▸ Source data
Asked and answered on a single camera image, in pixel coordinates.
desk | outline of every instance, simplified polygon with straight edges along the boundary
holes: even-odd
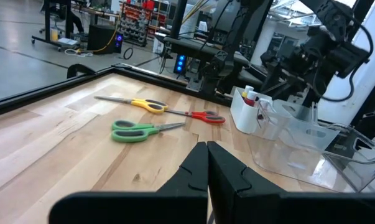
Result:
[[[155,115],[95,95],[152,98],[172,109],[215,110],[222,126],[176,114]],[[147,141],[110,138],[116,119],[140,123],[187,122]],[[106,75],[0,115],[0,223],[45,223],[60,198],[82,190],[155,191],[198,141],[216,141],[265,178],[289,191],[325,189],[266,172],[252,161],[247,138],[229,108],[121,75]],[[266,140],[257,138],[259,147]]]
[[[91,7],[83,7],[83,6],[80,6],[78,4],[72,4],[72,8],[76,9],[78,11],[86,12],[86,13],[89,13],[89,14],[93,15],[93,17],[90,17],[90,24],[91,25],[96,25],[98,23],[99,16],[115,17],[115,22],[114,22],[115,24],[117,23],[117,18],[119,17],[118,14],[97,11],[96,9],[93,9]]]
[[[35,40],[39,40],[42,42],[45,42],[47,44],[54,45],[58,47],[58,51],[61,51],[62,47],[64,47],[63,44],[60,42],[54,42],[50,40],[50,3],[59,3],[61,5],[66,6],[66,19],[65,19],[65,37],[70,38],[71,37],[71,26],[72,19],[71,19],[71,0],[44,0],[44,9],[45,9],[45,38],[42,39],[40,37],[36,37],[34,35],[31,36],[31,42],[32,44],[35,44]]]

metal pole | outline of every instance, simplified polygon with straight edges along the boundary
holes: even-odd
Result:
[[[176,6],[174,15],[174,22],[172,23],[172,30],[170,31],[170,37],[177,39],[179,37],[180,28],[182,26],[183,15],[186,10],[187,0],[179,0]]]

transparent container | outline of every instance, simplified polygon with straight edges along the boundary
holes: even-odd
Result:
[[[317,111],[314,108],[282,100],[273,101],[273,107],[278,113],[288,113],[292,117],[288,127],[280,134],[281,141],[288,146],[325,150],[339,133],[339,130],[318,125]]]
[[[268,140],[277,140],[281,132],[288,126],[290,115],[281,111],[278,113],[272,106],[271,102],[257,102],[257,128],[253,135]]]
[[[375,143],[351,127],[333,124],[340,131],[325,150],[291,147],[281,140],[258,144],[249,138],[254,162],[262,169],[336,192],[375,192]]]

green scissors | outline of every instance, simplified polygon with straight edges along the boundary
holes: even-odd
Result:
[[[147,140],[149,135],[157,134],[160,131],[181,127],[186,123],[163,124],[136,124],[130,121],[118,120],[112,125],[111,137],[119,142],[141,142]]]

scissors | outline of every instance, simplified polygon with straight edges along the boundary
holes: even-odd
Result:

▸ Work to complete
The records above need to be given again exactly. Omit the pictures.

▸ Solution to the problem
Asked and answered on a single camera image, in pixel coordinates.
desk | outline of every instance, simplified polygon with straight edges along the boundary
holes: even-odd
Result:
[[[155,115],[95,95],[152,98],[172,109],[215,110],[222,126],[176,114]],[[147,141],[110,138],[116,119],[140,123],[187,122]],[[106,75],[0,115],[0,223],[45,223],[60,198],[82,190],[155,191],[198,141],[216,141],[265,178],[289,191],[325,189],[266,172],[252,161],[247,138],[229,108],[121,75]],[[266,140],[257,138],[259,147]]]
[[[91,7],[83,7],[83,6],[80,6],[78,4],[72,4],[72,8],[76,9],[78,11],[86,12],[86,13],[89,13],[89,14],[93,15],[93,17],[90,17],[90,24],[91,25],[96,25],[98,23],[99,16],[115,17],[115,22],[114,22],[115,24],[117,23],[117,18],[119,17],[118,14],[97,11],[96,9],[93,9]]]
[[[35,40],[39,40],[42,42],[45,42],[47,44],[54,45],[58,47],[58,51],[61,51],[62,47],[64,47],[63,44],[60,42],[54,42],[50,40],[50,3],[59,3],[61,5],[66,6],[66,19],[65,19],[65,37],[70,38],[71,37],[71,26],[72,19],[71,19],[71,0],[44,0],[44,9],[45,9],[45,38],[42,39],[40,37],[36,37],[34,35],[31,36],[31,42],[32,44],[35,44]]]

metal pole | outline of every instance, simplified polygon with straight edges along the boundary
holes: even-odd
Result:
[[[176,6],[174,15],[174,22],[172,23],[172,30],[170,31],[170,37],[177,39],[179,37],[180,28],[182,26],[183,15],[186,10],[187,0],[179,0]]]

transparent container | outline of every instance, simplified polygon with straight edges along the boundary
holes: even-odd
Result:
[[[317,111],[314,108],[282,100],[273,101],[273,107],[278,113],[288,113],[292,117],[288,127],[280,134],[281,141],[288,146],[325,150],[339,133],[339,130],[318,125]]]
[[[268,140],[277,140],[281,132],[288,126],[290,115],[281,111],[278,113],[272,106],[271,102],[257,102],[257,128],[253,135]]]
[[[375,143],[351,127],[333,124],[340,131],[325,150],[291,147],[281,140],[258,144],[249,138],[254,162],[262,169],[336,192],[375,192]]]

green scissors | outline of every instance, simplified polygon with straight edges along the boundary
holes: even-odd
Result:
[[[147,140],[149,135],[157,134],[160,131],[181,127],[186,123],[163,124],[136,124],[130,121],[118,120],[112,125],[111,137],[119,142],[141,142]]]

scissors | outline of every instance, simplified polygon with straight edges along the boundary
holes: even-odd
Result:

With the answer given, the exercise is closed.